21.2.23

Gore Vidal on JFK and Cold War, etc. from "History of The National Security State" (transcripts of Vidal's interviews with Paul Jay)

What did Jack really believe in? I don’t know what he really believed in . . . He was romantic in that he saw himself as a kind of—he knew he was going to die very young. He had been sick all of his life. I mean, the number of things wrong with him. I remember my half sister, who was Jackie’s stepsister, describing this when she was about twelve years old: Wherever he was, in whatever household, there was a sickroom, and there were ice boxes with needles; and she remembers opening an ice box—and she’d never seen so much medicine in her life—just to keep him alive. He had Addison’s disease—he had no adrenal function. So the clinic thought up a special operation, in which they would put a kind of false adrenal gland under the flesh of the thigh, and they’d put it under there and put some scotch tape over whatever it is to hold it in place, and that would feed him enough adrenaline for a month or so, and have to change it. This was dangerous. This affects your judgment, lack of adrenaline. And then, so many other things were wrong with him. He knew time was short. That’s why people wonder why he was so bold in his private life. Well, he wasn’t going to live very long. He wanted to have a very good time as quickly as possible, so he did. . . . Well, you can’t take chances like that. Suppose the press gets onto it . . . “When I’m alive,” he said, “they don’t dare print it.” In those days they didn’t, particularly if a president is warlike; and he was getting more and more warlike. “They won’t print it. And when I’m dead, I don’t care.” So he had it covered. I would think he was a guy who enjoyed life, who didn’t expect to live very long, who wanted to make his mark, believed in the Cold War, or he believed in the White Knight versus the Wicked Knight, and he was going to be the White Knight, and he was going to win. So I think he was more tolerant of the idea of war.

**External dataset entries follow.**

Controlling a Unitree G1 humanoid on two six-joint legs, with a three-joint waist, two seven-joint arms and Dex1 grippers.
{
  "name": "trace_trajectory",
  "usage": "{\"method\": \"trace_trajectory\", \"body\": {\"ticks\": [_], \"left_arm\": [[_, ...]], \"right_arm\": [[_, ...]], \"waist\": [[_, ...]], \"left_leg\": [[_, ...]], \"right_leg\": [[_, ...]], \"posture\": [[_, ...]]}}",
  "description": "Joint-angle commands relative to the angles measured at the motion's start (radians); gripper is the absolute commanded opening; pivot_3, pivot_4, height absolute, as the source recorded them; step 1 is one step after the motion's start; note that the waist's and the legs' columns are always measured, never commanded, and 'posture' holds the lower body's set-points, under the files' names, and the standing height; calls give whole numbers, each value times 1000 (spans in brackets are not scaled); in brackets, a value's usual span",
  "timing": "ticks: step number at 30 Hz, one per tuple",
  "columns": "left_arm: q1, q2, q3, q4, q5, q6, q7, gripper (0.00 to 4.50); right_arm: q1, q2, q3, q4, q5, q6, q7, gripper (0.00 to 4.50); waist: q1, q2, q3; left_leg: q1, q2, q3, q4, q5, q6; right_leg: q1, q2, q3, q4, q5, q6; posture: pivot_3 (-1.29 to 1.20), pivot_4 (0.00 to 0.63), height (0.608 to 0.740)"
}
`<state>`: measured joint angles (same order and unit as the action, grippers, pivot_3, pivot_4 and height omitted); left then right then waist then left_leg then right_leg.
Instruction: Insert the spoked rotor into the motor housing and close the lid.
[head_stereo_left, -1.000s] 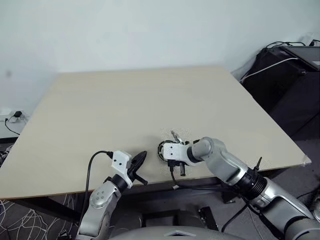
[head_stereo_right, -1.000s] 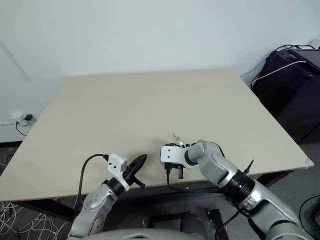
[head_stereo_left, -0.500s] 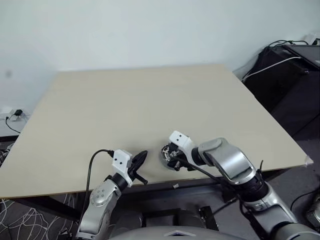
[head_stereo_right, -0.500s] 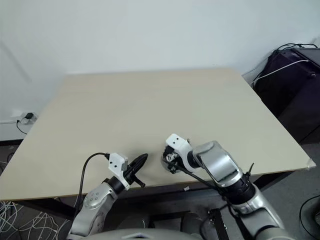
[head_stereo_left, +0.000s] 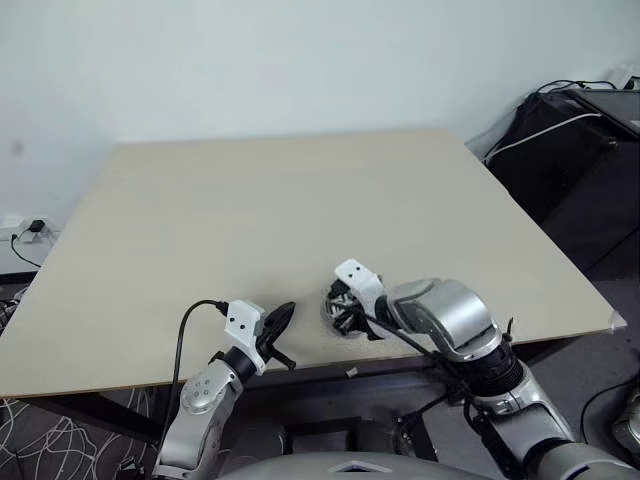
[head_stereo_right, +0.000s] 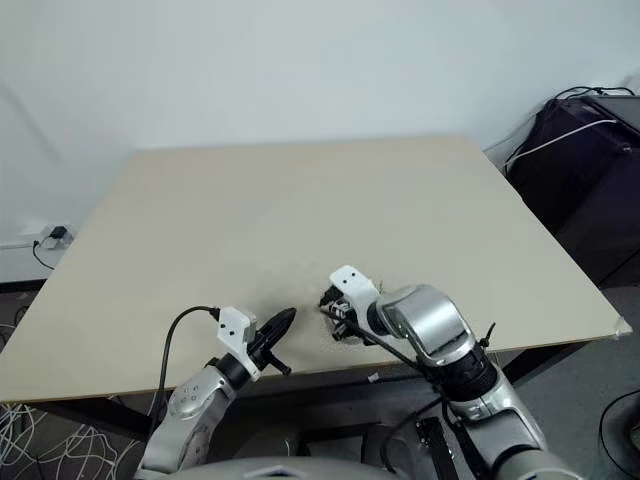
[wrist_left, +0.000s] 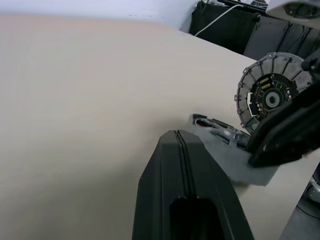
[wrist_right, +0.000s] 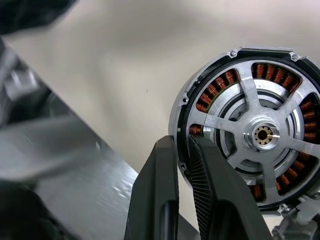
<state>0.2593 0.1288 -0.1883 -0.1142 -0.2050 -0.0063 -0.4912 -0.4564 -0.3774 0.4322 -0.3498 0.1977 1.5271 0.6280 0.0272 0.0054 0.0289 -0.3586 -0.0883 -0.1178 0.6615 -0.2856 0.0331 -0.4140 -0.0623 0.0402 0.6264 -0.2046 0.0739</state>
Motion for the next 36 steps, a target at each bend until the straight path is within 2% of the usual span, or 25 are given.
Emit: {"method": "trace_trajectory", "body": {"ticks": [1,19,25,26,31,36], "left_arm": [[-7,-3,-5,-51,-9,1,7,0],[-5,-3,4,-24,-9,-15,2,0],[-5,-2,7,-2,-10,-32,-4,0],[-6,-2,7,1,-11,-34,-5,0],[-7,0,7,12,-11,-40,-11,0],[-10,1,8,19,-12,-42,-17,0]], "right_arm": [[-5,-19,46,-38,31,-71,-7,118],[-29,53,106,38,72,-169,-77,118],[-17,67,84,69,80,-188,-92,118],[-18,69,81,66,85,-187,-91,832],[-25,87,44,27,128,-156,-90,2192],[-36,111,-5,-27,161,-141,-104,2192]], "waist": [[-2,0,0],[-16,0,0],[-16,0,0],[-16,0,0],[-15,0,0],[-14,0,0]], "left_leg": [[0,0,0,0,0,0],[1,1,0,0,0,0],[2,1,0,0,1,-1],[2,1,0,1,1,-1],[2,1,0,1,1,-1],[2,1,0,0,1,-1]], "right_leg": [[0,0,0,0,0,0],[0,1,0,1,1,0],[2,1,0,1,1,0],[2,1,0,1,1,0],[2,1,0,1,1,0],[2,1,0,1,2,0]], "posture": [[0,0,740],[0,0,740],[0,0,740],[0,0,740],[0,0,740],[0,0,740]]}}
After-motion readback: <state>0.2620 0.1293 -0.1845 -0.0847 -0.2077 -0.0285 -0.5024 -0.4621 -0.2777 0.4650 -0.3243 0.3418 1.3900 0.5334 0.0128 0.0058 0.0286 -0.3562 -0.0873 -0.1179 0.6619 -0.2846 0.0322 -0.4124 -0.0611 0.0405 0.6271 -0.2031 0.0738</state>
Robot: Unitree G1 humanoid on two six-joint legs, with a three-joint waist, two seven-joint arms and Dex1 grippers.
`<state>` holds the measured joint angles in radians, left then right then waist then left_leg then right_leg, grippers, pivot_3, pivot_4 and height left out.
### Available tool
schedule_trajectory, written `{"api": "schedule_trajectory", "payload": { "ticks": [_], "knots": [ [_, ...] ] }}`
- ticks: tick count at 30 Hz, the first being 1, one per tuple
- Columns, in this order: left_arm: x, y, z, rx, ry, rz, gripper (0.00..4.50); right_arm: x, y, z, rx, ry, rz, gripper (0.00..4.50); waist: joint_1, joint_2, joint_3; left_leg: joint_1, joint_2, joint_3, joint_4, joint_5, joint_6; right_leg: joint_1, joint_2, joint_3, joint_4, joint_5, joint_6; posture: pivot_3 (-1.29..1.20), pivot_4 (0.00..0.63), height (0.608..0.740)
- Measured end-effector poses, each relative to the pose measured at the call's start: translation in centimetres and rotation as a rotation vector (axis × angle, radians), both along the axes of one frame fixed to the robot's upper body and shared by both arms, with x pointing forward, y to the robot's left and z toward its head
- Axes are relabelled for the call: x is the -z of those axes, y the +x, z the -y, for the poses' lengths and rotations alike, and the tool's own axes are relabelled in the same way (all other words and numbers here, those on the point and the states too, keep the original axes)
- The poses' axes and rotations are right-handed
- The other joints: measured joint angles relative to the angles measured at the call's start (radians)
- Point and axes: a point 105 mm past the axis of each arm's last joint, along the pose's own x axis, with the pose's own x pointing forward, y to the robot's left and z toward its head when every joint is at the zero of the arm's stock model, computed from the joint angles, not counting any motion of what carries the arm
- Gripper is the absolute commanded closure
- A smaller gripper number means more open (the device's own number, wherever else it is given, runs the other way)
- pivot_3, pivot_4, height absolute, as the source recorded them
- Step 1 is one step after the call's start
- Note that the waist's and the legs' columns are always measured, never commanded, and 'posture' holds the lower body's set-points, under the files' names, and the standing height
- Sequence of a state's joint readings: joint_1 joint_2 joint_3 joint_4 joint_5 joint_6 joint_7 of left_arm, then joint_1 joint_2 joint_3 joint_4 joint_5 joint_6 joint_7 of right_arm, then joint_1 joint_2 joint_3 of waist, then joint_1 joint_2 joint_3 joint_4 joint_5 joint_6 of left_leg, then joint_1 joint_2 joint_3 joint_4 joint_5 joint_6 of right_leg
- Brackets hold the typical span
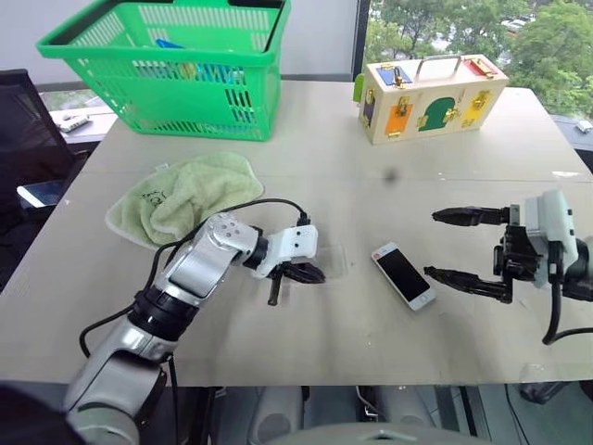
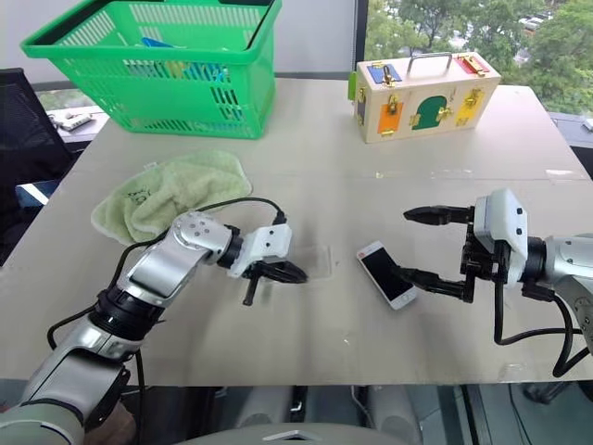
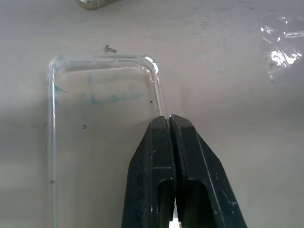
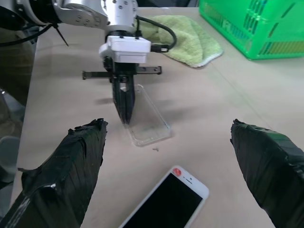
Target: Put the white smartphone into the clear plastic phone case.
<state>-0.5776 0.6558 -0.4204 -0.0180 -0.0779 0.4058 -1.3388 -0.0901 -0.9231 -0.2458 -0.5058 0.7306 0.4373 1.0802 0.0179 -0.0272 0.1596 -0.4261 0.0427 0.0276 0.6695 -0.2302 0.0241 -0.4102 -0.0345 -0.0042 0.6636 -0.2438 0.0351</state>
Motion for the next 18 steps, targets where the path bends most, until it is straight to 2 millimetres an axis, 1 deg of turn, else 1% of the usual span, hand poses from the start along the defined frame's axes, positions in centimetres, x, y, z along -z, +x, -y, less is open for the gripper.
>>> {"api": "schedule_trajectory", "payload": {
  "ticks": [5, 11, 15, 18],
  "knots": [
    [0.3, 0.1, 1.8, 0.009, -0.029, -0.023, 4.44, 0.5, -0.3, 0.1, 0.008, -0.025, -0.034, 0.0, 0.004, 0.0, 0.0, -0.001, -0.001, 0.0, 0.001, 0.0, 0.0, 0.0, -0.001, 0.0, 0.0, 0.0, 0.0, 0.0, 0.15, 0.74],
    [0.1, 0.1, 4.3, 0.039, -0.042, -0.042, 4.44, 0.8, -0.3, 0.6, 0.02, -0.055, -0.061, 0.0, -0.003, 0.0, 0.0, -0.001, -0.001, -0.003, 0.001, 0.0, 0.0, 0.0, 0.0, -0.001, 0.0, 0.0, 0.0, 0.0, 0.15, 0.74],
    [-0.2, 0.6, 4.9, 0.041, -0.036, -0.037, 4.44, 1.0, 0.1, 1.0, 0.042, -0.054, -0.075, 0.0, -0.007, 0.001, 0.0, -0.001, -0.001, -0.003, 0.001, 0.0, 0.0, 0.0, 0.0, -0.001, 0.001, 0.0, 0.0, 0.0, 0.15, 0.74],
    [-0.3, 0.7, 5.1, 0.053, -0.038, -0.033, 3.67, 0.7, 0.4, 1.0, 0.063, -0.059, -0.062, 0.0, -0.005, 0.001, 0.0, -0.001, -0.001, -0.004, 0.001, 0.0, 0.0, 0.0, 0.0, -0.001, 0.001, 0.0, 0.0, 0.0, 0.15, 0.74]
  ]
}}
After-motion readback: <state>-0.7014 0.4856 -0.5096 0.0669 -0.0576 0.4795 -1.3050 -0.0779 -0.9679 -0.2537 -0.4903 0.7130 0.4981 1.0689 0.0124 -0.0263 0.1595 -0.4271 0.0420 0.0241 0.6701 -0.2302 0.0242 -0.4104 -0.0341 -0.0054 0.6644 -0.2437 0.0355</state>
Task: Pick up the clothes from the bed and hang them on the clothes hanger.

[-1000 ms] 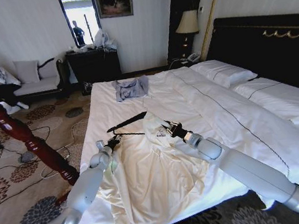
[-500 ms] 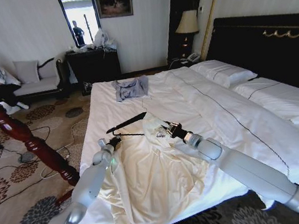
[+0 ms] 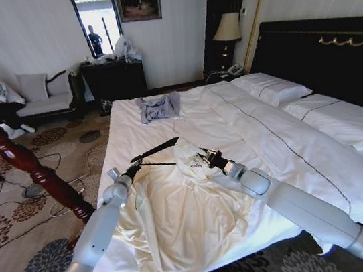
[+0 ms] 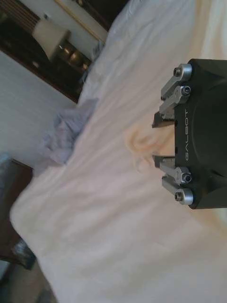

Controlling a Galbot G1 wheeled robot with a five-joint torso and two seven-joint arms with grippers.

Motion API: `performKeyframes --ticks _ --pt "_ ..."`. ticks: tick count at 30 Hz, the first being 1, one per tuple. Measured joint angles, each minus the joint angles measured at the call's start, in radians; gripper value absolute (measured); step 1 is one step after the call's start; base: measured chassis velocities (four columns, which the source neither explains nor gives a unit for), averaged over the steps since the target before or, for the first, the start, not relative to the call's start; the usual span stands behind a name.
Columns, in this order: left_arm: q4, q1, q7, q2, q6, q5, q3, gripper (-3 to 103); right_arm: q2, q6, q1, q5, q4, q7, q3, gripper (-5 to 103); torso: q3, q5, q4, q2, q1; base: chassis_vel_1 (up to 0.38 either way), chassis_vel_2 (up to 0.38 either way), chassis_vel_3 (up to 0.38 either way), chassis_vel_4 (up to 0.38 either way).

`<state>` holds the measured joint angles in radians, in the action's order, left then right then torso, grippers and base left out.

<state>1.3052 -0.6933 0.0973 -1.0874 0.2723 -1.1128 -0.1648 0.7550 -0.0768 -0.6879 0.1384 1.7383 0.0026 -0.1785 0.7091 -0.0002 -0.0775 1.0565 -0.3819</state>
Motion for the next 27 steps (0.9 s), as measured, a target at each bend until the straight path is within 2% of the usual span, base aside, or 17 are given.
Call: performKeyframes --ticks 1,2,6,8,10,11,15,18,20,21,24,26,27 --pt "-0.010 0.004 -0.002 -0.004 0.003 -0.011 0.002 40 0.001 0.000 0.003 0.001 0.000 0.000 -0.002 19 0.000 0.0000 0.0000 0.000 0.000 0.000 0.000 0.000 0.000" --pt "-0.010 0.004 -0.002 -0.004 0.003 -0.011 0.002 40 0.001 0.000 0.003 0.001 0.000 0.000 -0.002 19 0.000 0.0000 0.0000 0.000 0.000 0.000 0.000 0.000 0.000" --pt "-0.043 0.026 -0.015 -0.036 0.009 -0.023 0.023 61 0.004 -0.002 0.017 0.004 -0.001 0.000 -0.011 19 0.000 0.0001 -0.0005 0.000 0.000 0.000 0.000 0.000 0.000" --pt "-0.049 0.029 -0.016 -0.041 0.009 -0.022 0.025 61 0.005 -0.002 0.018 0.005 -0.001 0.000 -0.011 19 0.000 0.0002 -0.0005 0.000 0.000 0.000 0.000 0.000 0.000" --pt "-0.079 0.047 -0.019 -0.062 0.009 -0.021 0.034 72 0.005 -0.004 0.020 0.010 0.001 0.000 -0.012 19 0.000 0.0002 -0.0002 0.000 0.000 0.000 0.000 0.000 0.000" --pt "-0.079 0.047 -0.019 -0.062 0.009 -0.021 0.034 72 0.005 -0.004 0.020 0.010 0.001 0.000 -0.012 19 0.000 0.0002 -0.0002 0.000 0.000 0.000 0.000 0.000 0.000" --pt "-0.125 0.082 -0.022 -0.088 0.008 -0.026 0.049 92 0.004 -0.005 0.019 0.012 0.005 0.001 -0.013 19 0.000 0.0003 -0.0002 0.000 0.000 0.000 0.000 0.000 0.000" --pt "-0.151 0.100 -0.022 -0.103 0.007 -0.027 0.053 94 0.003 -0.007 0.016 0.014 0.010 0.002 -0.013 19 0.000 0.0004 -0.0003 0.000 0.000 0.000 0.000 0.000 0.000" --pt "-0.175 0.114 -0.022 -0.116 0.007 -0.026 0.058 85 -0.001 -0.009 0.012 0.016 0.014 0.003 -0.010 19 0.000 0.0002 -0.0003 0.000 0.000 0.000 0.000 0.000 0.000" --pt "-0.175 0.114 -0.022 -0.116 0.007 -0.026 0.058 85 -0.001 -0.009 0.012 0.016 0.014 0.003 -0.010 19 0.000 0.0002 -0.0003 0.000 0.000 0.000 0.000 0.000 0.000" --pt "-0.200 0.126 -0.021 -0.135 0.007 -0.023 0.059 68 -0.010 -0.011 0.005 0.020 0.021 0.004 -0.001 19 0.000 0.0003 -0.0004 0.000 0.000 0.000 0.000 0.000 0.000" --pt "-0.202 0.126 -0.021 -0.137 0.007 -0.022 0.059 68 -0.011 -0.012 0.004 0.022 0.023 0.004 0.000 19 0.000 0.0003 -0.0004 0.000 0.000 0.000 0.000 0.000 0.000" --pt "-0.204 0.125 -0.021 -0.137 0.007 -0.022 0.058 57 -0.013 -0.014 0.000 0.026 0.027 0.006 0.003 19 0.000 0.0003 -0.0003 0.000 0.000 0.000 0.000 0.000 0.000"
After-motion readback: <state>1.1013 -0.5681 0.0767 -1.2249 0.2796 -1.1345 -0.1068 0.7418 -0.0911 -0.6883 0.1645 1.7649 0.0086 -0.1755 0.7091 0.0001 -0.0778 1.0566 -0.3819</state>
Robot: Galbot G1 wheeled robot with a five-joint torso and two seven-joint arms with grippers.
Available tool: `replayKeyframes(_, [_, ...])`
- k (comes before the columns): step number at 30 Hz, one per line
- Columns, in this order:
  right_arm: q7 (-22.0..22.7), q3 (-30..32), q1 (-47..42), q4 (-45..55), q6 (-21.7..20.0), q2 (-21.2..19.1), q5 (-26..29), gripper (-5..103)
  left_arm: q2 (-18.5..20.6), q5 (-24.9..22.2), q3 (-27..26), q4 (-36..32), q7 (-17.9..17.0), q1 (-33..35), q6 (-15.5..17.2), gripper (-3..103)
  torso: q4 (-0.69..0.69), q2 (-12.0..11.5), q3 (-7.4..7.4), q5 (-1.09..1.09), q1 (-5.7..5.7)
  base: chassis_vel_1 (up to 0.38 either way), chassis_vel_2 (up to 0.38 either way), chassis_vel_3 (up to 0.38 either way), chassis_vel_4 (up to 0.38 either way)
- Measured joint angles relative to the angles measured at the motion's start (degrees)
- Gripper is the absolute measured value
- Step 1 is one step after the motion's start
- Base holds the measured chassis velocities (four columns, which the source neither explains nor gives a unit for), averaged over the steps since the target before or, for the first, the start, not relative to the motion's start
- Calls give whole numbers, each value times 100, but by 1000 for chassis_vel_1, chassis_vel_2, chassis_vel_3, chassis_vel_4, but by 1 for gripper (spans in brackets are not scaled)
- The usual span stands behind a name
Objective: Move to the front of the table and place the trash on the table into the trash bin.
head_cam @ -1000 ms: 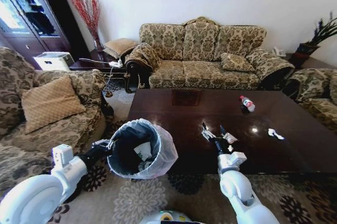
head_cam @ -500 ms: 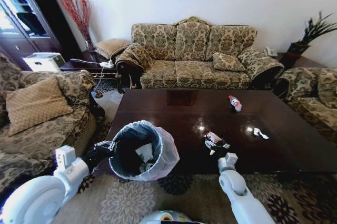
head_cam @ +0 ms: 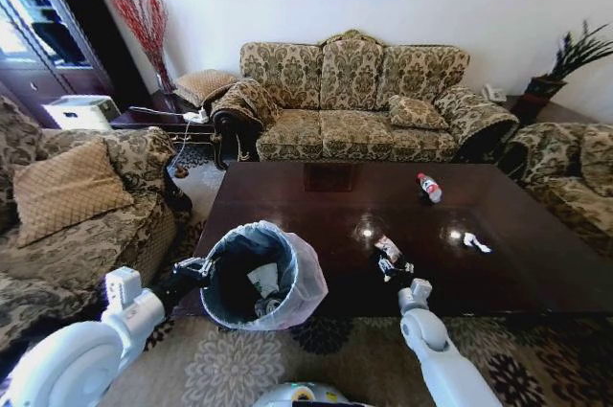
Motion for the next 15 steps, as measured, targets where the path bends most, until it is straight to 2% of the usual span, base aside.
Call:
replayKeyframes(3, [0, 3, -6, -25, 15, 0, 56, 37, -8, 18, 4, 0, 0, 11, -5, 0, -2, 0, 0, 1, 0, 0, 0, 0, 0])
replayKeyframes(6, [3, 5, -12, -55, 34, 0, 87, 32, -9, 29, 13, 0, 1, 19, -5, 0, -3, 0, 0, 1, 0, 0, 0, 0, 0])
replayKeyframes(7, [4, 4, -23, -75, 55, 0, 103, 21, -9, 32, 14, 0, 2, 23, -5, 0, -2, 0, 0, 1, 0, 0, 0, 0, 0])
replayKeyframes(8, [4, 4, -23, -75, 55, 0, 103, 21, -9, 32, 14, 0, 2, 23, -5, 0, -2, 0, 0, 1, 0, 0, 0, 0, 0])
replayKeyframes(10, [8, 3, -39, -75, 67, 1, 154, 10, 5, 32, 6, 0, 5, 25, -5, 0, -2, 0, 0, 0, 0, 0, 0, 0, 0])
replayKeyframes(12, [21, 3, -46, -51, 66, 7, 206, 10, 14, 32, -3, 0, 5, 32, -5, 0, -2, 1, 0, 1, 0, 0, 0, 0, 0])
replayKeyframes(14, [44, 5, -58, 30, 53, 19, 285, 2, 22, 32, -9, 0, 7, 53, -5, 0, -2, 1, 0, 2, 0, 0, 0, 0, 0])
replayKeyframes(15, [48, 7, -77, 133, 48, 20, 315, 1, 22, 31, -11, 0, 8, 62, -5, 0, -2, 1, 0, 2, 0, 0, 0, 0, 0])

The missile crisis really scared him. Also, I remember talking to him when he came back from the Vienna conference with [Premier of the Soviet Union] Khrushchev, and I was full of the usual liberal complaints, and I said, “But, you know, there seems to be so really little at issue between our side and their side.” I said, “It’s pretty clear Khrushchev isn’t marching anywhere,” and Jack quite agreed to that, even though he had to pretend how dangerous the Soviet Union was, and they’re getting ahead of us in firecrackers and popcorn and this and that . . . He said, “No.” But he had one line which was very interesting about these things. They said something about . . . I think it was apropos putting the missiles in Cuba – and, of course, we didn’t know they had atomic weapons – and somebody said: “Well, what does that do to the balance of power? It doesn’t change anything. United States is a huge country; that’s a little island down there. So they might knock out some cities, and that might be very unpleasant for the people knocked out, but we’re not going to be defeated by some Russian missiles.” And he said, “No.” But he said, “In this kind of politics, it is the appearance of things that matters.” So in the long run, we go back to my notion that the only art form the United States has ever created is the TV commercial. That is our art form, and that’s how we control people. Which is a normal response to somebody who was a creation of advertisers, as was Eisenhower, as was everybody else, as was Khrushchev. And it’s a world of illusions, and it’s a world of false claims. . . . Khrushchev made the joke to Jack at Vienna – they were talking about Eisenhower and the spy plane, which had been such an embarrassment to the previous administration, and Khrushchev had made a joke at the time – he said: “I wanted to propose to the President of the United States that we’d both save a lot of money if we hired the same people and paid for them as spies, ’cause they come to both sides, anyway. So we’d just save, each of us, fifty percent of what we now spend on spying.” And the Americans gave pretty sick laughs to that, but Khrushchev got the point to that.